False Positive	No real issue, over-flagged	Detection rule is too sensitive. Feeds into threshold tuning.
True Negative	Correctly passed, no issue	Confirms the passing criteria are sound. Validates the eval.
False Negative	Missed a real issue	The eval system failed to catch a problem. Triggers new rule creation.
Defect Found	New bug category discovered	Neither the eval nor the human expected this. Creates a new detection category.

Each verdict is recorded with the reviewer’s identity, timestamp, and optional notes. Verdicts are immutable — once submitted, they become part of the audit trail.

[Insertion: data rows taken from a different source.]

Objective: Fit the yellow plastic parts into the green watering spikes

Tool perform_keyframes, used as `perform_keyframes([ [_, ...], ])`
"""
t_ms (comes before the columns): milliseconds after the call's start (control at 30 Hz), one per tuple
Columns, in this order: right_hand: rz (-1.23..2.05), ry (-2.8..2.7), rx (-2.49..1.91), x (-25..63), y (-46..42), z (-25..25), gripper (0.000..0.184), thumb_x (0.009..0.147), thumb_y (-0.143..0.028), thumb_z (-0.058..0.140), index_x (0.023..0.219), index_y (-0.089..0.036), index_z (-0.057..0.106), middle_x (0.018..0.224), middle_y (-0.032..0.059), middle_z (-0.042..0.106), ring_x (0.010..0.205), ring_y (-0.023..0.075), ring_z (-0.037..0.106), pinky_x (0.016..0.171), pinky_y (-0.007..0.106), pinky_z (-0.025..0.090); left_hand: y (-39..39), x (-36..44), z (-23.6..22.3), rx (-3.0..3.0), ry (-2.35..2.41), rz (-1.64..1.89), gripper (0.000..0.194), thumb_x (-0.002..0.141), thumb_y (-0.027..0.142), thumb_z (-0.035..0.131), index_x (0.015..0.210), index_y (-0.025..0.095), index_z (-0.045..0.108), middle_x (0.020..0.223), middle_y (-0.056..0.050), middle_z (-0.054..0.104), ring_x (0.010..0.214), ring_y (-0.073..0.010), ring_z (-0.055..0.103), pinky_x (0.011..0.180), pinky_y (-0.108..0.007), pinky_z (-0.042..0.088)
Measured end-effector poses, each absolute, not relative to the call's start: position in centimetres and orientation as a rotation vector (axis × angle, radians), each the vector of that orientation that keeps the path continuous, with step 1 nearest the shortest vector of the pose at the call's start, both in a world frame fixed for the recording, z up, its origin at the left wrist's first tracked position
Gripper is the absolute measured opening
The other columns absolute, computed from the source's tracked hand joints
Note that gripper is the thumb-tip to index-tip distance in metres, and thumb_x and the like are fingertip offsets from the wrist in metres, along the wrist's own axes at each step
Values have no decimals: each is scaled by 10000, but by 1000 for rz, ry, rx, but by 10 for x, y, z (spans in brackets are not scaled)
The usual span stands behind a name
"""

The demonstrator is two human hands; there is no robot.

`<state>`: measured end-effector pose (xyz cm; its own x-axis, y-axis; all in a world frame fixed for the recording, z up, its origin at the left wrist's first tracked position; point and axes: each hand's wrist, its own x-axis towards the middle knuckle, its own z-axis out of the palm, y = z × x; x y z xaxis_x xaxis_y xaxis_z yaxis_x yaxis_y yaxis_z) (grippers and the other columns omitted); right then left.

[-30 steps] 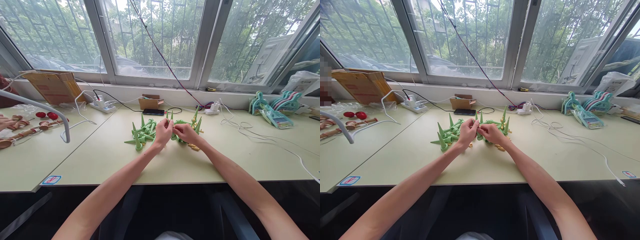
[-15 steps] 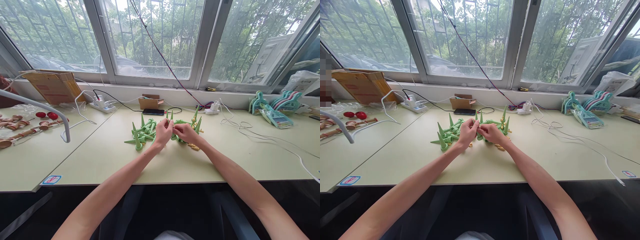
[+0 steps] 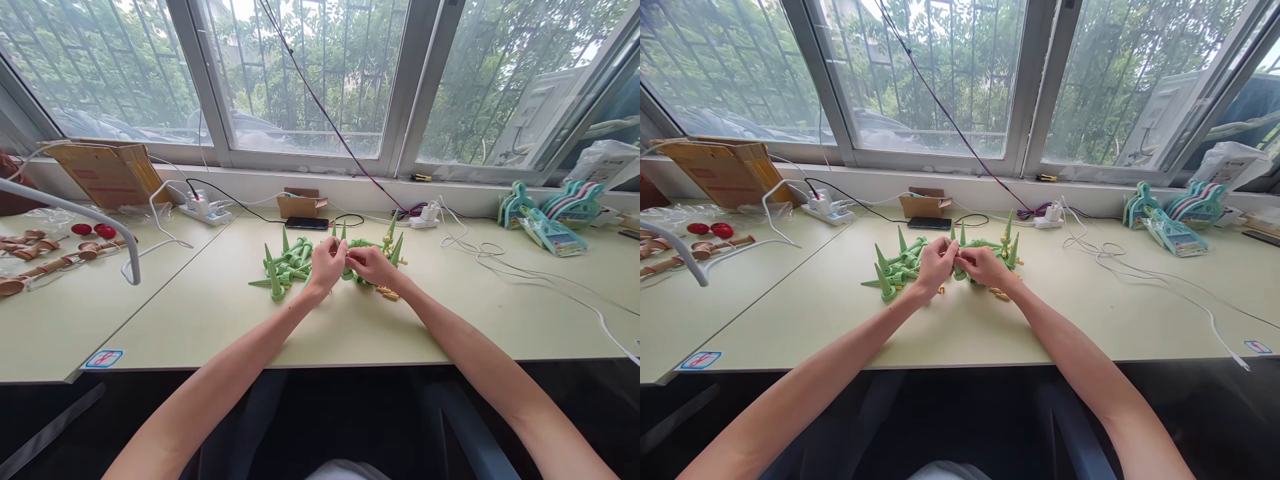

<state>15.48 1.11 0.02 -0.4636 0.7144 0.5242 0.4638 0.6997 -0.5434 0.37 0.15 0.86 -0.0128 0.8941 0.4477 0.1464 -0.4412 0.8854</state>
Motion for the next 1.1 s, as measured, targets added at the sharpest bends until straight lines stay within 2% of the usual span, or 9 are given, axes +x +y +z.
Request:
perform_keyframes([
  [267, 420, -2151, -900, 155, 12, 0, 404, 935, -432, 469, 618, -202, 373, 568, -42, 323, 556, 105, 255, 526, 261, 238, 1, 5, 9, 1631, 1083, 1523, 316, 861, 380, 572, 630, 193, 463, 554, 28, 454, 484, -91, 408, 472, -237, 323],
  [800, 429, -2152, -902, 155, 12, -1, 405, 949, -416, 444, 616, -200, 364, 572, -47, 296, 550, 101, 239, 520, 264, 226, 1, 4, 10, 1643, 1091, 1505, 312, 866, 387, 569, 644, 188, 479, 569, 26, 467, 499, -91, 409, 495, -238, 329],
  [1100, 414, -2161, -903, 155, 12, 0, 383, 947, -389, 447, 619, -200, 386, 576, -41, 330, 548, 103, 257, 522, 263, 240, 2, 4, 8, 1636, 1081, 1510, 317, 864, 396, 574, 640, 189, 486, 567, 24, 468, 498, -91, 406, 487, -238, 323],
])
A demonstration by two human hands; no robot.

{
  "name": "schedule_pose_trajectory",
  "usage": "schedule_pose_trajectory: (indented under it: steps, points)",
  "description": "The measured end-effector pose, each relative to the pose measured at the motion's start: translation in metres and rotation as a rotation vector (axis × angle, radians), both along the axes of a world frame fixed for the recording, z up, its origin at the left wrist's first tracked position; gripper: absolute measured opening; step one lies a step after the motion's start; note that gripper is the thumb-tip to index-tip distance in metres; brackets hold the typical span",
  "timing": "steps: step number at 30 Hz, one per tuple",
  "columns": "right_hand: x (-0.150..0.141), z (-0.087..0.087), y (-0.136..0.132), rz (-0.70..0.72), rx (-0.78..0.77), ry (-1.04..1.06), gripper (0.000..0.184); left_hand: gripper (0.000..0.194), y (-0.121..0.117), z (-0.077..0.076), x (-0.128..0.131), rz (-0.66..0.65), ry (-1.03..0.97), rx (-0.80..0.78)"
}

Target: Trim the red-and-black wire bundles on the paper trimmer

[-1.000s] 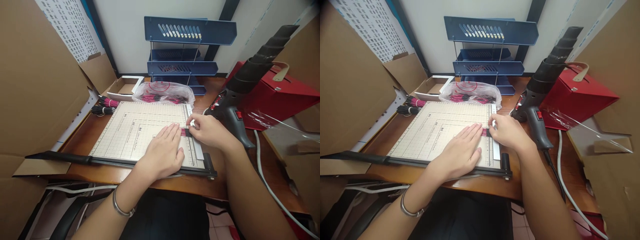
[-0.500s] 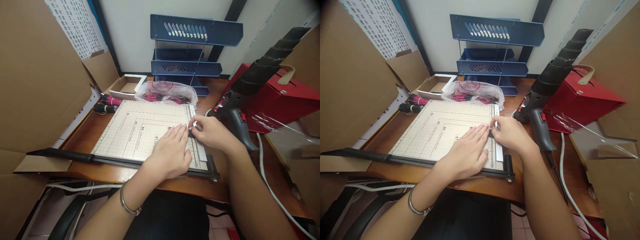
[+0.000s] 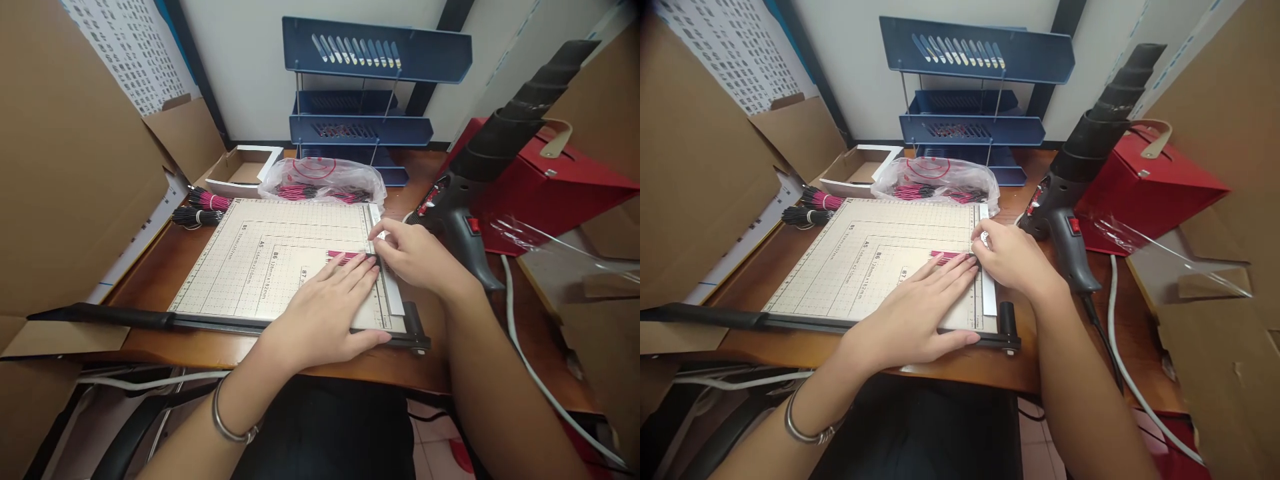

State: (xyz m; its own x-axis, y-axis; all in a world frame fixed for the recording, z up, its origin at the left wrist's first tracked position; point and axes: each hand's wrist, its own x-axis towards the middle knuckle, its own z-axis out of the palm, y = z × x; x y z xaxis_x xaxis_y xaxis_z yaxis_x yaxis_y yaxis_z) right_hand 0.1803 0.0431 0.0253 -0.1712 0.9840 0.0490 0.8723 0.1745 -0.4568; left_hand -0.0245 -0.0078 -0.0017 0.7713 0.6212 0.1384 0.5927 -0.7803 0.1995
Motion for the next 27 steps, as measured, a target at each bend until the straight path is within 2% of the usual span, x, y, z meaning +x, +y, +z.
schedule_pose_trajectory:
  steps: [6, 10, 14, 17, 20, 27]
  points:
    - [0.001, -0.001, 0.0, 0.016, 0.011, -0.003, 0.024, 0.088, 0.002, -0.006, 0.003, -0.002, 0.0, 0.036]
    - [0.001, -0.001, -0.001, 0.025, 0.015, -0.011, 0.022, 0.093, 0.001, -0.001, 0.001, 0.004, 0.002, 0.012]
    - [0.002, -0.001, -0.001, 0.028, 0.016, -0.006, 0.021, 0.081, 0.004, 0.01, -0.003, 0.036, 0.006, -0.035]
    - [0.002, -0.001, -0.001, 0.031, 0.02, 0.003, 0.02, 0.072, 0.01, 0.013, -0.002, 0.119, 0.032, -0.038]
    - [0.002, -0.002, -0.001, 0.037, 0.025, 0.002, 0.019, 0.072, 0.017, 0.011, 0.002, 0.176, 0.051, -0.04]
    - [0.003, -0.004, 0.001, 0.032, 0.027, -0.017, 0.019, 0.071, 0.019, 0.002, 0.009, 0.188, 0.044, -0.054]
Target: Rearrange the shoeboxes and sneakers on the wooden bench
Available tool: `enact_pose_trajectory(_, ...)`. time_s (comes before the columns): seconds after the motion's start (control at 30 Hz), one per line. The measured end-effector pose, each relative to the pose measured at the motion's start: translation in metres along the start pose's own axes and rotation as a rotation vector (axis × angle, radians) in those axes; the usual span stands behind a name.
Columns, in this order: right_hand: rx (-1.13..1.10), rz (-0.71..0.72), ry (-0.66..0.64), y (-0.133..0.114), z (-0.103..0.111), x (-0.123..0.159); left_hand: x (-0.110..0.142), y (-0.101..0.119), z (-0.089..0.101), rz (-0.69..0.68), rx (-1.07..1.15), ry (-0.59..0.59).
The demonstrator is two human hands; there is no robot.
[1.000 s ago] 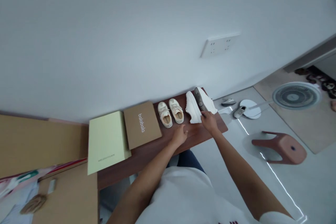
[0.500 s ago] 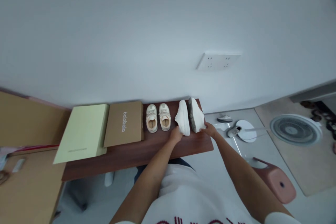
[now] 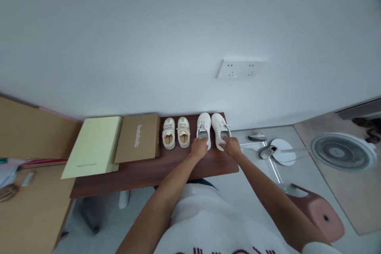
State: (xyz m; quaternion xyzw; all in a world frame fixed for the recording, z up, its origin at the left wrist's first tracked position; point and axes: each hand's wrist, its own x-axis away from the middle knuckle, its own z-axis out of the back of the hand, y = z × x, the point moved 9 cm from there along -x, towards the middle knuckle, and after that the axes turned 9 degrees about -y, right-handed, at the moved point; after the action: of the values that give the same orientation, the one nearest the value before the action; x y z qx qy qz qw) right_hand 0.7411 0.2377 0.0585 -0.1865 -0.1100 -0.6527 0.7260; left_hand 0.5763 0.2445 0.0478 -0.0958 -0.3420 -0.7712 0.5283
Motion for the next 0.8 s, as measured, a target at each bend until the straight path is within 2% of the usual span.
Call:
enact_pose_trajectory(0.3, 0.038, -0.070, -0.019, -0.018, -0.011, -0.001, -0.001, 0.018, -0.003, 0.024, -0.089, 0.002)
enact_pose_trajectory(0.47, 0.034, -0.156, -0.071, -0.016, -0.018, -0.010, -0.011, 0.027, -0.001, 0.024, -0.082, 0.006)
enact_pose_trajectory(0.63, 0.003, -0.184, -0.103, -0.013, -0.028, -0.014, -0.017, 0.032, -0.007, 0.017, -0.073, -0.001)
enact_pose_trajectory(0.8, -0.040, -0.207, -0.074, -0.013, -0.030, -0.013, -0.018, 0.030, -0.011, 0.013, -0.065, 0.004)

Defect Found is the most valuable verdict. It means the review process surfaced something entirely new — a failure mode that no existing rule covers. These verdicts drive the most impactful rule improvements.

Review Sources

Items enter the Review Queue from three sources:

Deterministic Flag

When an eval run exceeds a configured threshold (e.g., shift magnitude > 0.5 on a critical scenario), it is automatically flagged and added to the queue. These are the highest-priority items — the automated system detected a potential problem.

Random Sample

A percentage of passed runs are sampled into the queue for human review. This catches false negatives — cases where the eval system said everything was fine, but a human might disagree.

Manual Submission

Humans can manually submit items to the queue at any time. This is useful when an owner notices concerning agent behavior during normal operation that was not captured by an eval run.

Source	Priority	Purpose
`DETERMINISTIC_FLAG`	High	Automated detection caught something
`RANDOM_SAMPLE`	Medium	Spot-check to catch false negatives
`MANUAL`	Varies	Human-initiated review

Passed-Run Sampling

Passed-run sampling is the mechanism that catches false negatives. Without it, the eval system could silently miss real problems, and you would never know.

How It Works

After each eval batch completes, the system identifies runs that passed (no flag triggered)
A random 5% of passed runs are selected for human review
Selected runs are added to the Review Queue with source RANDOM_SAMPLE
The reviewer examines the run and assigns a verdict

POST /api/v1/review/sample-passed-runs
Authorization: Bearer <jwt>
Content-Type: application/json

{
  "batch_id": "batch_uuid",
  "sample_rate": 0.05,
  "max_samples": 10
}

Why This Matters

If a reviewer assigns False Negative to a sampled run, it means the eval system missed a real problem. This directly triggers:

A new detection rule covering the missed case
A review of similar passed runs to estimate the scope
An update to the relevant scenario’s expected behavior

The 5% sample rate and max 10 per batch are defaults. For high-risk agents or immediately after rule changes, consider temporarily increasing the sample rate to 10-20% to validate the new rules faster.

Ruleset Versioning

Verdicts feed into ruleset improvements. Each time detection rules are updated based on review outcomes, a new ruleset version is created.

Version Tracking

Field	Description
`version`	Monotonically increasing version number
`created_at`	When this version was created
`changes`	Description of what changed
`tpr`	True Positive Rate (sensitivity)
`fpr`	False Positive Rate
`verdict_basis`	Number of verdicts that informed this version

GET /api/v1/review/rulesets
Authorization: Bearer <jwt>

Response:

{
  "rulesets": [
    {
      "version": 3,
      "created_at": "2026-03-19T10:00:00Z",
      "changes": "Added authority bias detection for deployment scenarios",
      "tpr": 0.94,
      "fpr": 0.08,
      "verdict_basis": 142
    },
    {
      "version": 2,
      "created_at": "2026-03-12T14:30:00Z",
      "changes": "Lowered shift threshold for critical-risk scenarios from 0.5 to 0.4",
      "tpr": 0.91,
      "fpr": 0.12,
      "verdict_basis": 87
    }
  ]
}

Each version tracks its True Positive Rate and False Positive Rate so you can verify that rule changes actually improve detection quality rather than just shifting the trade-off.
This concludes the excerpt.